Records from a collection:
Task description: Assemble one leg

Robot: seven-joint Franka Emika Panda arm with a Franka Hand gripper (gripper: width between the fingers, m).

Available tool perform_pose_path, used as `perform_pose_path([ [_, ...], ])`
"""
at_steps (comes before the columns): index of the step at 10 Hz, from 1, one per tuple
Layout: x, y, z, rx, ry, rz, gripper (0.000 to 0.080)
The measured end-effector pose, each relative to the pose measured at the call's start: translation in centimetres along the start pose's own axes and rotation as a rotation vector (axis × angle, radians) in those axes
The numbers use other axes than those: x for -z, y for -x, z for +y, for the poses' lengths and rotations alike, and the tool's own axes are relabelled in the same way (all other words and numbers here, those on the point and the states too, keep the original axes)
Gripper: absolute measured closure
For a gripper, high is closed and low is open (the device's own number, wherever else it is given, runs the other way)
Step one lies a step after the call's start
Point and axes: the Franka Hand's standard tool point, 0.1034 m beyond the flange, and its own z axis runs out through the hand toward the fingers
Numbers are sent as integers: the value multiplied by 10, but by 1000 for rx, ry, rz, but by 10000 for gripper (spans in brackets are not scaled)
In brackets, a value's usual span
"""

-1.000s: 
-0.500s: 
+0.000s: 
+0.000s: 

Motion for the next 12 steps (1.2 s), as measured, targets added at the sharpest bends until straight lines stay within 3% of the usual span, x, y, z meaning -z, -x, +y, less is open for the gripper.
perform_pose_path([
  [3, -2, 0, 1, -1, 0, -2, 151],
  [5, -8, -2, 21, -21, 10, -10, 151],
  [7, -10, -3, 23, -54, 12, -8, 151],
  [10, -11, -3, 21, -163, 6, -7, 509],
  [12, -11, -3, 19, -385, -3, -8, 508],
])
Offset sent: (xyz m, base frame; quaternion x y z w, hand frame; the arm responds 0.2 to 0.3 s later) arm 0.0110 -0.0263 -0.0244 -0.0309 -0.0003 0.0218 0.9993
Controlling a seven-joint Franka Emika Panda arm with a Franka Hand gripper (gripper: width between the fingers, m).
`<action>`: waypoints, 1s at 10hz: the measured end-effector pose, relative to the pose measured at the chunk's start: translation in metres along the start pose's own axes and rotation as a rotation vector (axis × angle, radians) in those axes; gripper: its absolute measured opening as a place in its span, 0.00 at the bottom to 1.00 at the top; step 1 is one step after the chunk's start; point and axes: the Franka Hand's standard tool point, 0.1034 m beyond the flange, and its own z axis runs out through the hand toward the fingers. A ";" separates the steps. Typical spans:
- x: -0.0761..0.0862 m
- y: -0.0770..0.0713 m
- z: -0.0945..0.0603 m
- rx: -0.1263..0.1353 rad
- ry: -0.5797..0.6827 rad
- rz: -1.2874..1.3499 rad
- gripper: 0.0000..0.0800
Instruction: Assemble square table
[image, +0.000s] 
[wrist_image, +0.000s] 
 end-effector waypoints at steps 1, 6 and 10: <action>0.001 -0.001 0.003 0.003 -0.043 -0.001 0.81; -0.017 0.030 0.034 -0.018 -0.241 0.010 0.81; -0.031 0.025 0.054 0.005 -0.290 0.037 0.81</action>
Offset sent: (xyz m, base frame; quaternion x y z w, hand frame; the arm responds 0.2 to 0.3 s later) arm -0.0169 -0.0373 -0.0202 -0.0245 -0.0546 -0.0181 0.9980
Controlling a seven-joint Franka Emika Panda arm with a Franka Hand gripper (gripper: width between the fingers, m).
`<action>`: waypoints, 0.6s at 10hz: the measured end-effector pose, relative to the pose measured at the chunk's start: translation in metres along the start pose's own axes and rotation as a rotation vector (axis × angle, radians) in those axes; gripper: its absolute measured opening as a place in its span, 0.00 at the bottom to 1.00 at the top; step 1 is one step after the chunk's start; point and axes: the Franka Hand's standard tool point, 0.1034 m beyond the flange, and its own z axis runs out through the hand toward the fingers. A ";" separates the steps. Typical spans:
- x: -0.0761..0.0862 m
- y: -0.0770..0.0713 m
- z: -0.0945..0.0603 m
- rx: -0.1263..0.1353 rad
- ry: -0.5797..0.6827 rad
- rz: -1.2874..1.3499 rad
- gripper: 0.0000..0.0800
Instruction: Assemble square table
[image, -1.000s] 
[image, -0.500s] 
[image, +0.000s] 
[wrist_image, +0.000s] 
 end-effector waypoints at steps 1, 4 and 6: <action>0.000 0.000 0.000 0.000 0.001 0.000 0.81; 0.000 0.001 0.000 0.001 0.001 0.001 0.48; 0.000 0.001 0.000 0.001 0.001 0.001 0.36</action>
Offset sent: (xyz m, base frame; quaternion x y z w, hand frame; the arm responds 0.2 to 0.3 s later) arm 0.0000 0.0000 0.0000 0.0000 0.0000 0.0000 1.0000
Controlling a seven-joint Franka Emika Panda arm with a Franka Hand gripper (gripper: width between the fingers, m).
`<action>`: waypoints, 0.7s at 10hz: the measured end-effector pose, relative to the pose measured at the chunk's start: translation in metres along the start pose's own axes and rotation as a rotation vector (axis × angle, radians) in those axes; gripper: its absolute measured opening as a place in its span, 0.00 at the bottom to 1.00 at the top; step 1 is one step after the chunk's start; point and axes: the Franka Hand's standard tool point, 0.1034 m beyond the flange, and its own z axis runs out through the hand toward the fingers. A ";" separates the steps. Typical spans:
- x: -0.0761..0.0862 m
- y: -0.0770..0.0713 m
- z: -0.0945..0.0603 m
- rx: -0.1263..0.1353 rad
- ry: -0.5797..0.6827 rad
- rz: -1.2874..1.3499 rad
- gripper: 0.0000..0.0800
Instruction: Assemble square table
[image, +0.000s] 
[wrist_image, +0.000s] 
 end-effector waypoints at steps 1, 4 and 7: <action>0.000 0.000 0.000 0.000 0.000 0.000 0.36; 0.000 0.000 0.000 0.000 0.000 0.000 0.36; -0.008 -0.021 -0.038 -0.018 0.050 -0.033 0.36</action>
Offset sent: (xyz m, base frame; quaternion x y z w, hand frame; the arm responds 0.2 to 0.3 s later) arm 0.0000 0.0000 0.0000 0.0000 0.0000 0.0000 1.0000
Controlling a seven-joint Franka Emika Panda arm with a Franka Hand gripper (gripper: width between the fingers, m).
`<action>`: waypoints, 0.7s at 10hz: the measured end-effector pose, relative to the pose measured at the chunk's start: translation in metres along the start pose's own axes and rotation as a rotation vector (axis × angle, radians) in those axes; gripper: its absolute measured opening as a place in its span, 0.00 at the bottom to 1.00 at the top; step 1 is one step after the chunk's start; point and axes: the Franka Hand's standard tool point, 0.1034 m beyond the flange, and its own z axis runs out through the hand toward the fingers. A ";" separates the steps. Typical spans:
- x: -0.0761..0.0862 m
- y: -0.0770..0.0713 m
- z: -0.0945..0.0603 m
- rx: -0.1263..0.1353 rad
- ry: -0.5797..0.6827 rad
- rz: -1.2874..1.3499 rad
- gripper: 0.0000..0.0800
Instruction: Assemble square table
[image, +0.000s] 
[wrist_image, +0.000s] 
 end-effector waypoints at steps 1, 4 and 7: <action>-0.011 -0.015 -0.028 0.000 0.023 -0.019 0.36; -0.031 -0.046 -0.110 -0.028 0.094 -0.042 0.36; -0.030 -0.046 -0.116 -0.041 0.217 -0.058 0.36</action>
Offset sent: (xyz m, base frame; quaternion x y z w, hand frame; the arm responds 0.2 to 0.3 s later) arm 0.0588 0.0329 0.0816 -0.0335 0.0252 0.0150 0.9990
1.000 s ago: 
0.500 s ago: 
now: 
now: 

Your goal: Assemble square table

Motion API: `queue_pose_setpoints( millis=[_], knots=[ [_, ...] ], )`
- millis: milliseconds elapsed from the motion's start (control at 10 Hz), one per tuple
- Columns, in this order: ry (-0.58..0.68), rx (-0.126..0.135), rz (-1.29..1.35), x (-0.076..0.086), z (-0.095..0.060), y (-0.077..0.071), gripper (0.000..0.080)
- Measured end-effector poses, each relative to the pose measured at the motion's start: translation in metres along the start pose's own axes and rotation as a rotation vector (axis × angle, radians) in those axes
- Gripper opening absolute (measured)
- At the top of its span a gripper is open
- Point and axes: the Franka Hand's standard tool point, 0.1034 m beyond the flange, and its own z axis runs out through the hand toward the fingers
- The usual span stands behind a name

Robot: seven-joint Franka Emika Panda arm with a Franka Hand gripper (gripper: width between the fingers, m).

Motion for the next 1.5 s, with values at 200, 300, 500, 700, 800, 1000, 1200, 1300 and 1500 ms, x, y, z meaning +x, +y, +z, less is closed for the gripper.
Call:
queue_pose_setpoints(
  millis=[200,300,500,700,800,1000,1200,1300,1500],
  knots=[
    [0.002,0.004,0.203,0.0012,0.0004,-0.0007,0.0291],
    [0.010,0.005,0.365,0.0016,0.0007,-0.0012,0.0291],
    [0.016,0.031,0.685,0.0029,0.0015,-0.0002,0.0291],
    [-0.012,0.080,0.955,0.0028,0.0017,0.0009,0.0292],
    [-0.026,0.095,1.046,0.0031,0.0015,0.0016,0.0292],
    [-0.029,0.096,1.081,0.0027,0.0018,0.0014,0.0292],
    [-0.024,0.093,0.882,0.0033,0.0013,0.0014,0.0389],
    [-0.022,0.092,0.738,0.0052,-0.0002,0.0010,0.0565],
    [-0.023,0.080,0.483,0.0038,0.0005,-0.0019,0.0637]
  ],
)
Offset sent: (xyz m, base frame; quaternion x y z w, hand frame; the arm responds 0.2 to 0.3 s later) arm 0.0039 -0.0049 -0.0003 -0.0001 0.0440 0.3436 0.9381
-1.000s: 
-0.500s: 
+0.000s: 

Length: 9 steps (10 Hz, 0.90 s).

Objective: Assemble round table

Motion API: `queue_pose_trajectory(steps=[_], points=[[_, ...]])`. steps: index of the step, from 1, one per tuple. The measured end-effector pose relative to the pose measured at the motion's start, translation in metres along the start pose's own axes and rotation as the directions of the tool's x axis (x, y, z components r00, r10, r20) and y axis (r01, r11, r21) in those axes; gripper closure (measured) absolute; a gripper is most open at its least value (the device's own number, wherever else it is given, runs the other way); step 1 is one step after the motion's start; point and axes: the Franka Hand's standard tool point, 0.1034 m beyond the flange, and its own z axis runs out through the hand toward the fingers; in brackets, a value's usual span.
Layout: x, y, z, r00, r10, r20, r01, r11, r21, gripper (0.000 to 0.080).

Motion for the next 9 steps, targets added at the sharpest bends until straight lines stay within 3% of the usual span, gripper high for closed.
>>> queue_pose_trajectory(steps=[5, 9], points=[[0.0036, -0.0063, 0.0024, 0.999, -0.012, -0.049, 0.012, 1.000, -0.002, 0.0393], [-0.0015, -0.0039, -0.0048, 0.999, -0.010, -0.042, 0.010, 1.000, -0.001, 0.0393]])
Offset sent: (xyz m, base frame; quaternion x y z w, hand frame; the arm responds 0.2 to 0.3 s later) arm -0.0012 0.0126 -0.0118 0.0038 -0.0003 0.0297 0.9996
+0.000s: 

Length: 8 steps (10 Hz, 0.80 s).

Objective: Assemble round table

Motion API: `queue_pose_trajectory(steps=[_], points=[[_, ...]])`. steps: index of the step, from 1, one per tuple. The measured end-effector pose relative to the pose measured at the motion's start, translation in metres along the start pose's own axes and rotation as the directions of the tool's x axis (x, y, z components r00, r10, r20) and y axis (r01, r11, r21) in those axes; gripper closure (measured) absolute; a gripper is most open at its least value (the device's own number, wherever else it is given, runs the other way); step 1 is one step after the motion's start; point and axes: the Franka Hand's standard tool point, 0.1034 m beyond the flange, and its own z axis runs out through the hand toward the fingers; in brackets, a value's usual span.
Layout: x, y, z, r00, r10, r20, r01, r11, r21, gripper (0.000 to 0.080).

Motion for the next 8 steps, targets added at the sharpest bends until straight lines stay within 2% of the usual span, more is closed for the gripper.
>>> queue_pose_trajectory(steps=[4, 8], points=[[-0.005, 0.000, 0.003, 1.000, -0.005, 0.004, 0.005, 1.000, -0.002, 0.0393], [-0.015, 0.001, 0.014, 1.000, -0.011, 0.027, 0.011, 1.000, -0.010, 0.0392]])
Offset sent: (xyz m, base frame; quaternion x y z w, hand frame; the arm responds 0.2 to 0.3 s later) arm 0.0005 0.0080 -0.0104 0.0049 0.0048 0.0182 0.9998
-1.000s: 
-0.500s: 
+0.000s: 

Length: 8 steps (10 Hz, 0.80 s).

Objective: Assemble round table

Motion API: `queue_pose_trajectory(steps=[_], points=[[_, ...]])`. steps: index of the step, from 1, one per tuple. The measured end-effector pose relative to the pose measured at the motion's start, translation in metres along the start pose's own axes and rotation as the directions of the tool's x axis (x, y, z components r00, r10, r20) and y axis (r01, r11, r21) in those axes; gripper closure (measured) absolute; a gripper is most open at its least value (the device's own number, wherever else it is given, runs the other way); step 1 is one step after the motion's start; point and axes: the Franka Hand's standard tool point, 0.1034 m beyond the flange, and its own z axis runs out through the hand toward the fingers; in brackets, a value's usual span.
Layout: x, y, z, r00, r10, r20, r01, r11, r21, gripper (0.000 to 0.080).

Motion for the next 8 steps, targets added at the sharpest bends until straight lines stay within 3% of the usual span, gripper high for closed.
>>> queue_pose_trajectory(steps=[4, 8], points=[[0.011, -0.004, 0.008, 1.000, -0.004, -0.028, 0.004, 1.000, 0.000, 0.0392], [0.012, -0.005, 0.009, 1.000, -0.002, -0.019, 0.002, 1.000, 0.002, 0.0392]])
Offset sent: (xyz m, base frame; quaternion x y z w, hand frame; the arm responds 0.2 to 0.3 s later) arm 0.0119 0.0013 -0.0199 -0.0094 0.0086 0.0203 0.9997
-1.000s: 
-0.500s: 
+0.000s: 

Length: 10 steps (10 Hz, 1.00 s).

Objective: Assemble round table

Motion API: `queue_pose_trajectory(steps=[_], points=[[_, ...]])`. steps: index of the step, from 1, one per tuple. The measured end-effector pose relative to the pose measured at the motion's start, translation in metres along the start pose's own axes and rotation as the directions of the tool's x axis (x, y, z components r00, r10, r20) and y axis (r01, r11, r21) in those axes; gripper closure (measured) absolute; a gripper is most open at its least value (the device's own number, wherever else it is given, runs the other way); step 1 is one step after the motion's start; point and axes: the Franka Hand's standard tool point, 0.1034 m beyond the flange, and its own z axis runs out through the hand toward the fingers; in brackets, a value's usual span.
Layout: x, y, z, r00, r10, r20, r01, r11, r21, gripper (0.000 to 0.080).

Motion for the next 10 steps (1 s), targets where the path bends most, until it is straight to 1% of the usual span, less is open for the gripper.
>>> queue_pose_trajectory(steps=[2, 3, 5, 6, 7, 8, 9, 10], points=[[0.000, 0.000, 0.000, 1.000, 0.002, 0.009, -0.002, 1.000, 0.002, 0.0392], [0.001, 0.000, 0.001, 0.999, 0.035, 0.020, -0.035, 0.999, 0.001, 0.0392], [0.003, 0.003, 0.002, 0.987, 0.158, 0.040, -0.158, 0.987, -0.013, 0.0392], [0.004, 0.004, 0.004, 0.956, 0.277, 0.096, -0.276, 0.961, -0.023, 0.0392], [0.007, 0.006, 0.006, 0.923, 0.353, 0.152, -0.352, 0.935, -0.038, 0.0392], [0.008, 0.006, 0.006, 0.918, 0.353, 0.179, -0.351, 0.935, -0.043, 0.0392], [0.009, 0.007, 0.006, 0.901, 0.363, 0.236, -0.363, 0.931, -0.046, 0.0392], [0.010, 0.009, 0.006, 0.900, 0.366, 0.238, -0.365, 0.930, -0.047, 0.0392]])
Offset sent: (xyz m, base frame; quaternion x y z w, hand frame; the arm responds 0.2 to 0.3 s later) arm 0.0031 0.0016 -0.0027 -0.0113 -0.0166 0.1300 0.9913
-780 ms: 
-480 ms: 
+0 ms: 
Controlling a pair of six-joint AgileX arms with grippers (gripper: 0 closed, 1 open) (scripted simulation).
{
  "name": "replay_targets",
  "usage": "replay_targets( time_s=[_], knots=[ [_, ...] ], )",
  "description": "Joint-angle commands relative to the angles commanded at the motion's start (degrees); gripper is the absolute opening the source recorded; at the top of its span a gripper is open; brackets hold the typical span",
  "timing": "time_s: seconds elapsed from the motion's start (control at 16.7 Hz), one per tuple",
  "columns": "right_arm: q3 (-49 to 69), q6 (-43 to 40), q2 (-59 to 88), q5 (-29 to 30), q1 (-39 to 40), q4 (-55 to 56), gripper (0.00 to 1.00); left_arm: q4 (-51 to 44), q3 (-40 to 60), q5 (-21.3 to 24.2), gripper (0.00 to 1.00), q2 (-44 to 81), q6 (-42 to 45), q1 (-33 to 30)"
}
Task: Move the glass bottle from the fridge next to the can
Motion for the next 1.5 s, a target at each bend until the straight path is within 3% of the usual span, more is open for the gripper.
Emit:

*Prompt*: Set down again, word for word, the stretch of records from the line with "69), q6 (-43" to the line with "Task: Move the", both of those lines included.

*Answer to this task*:
  "columns": "right_arm: q3 (-49 to 69), q6 (-43 to 40), q2 (-59 to 88), q5 (-29 to 30), q1 (-39 to 40), q4 (-55 to 56), gripper (0.00 to 1.00); left_arm: q4 (-51 to 44), q3 (-40 to 60), q5 (-21.3 to 24.2), gripper (0.00 to 1.00), q2 (-44 to 81), q6 (-42 to 45), q1 (-33 to 30)"
}
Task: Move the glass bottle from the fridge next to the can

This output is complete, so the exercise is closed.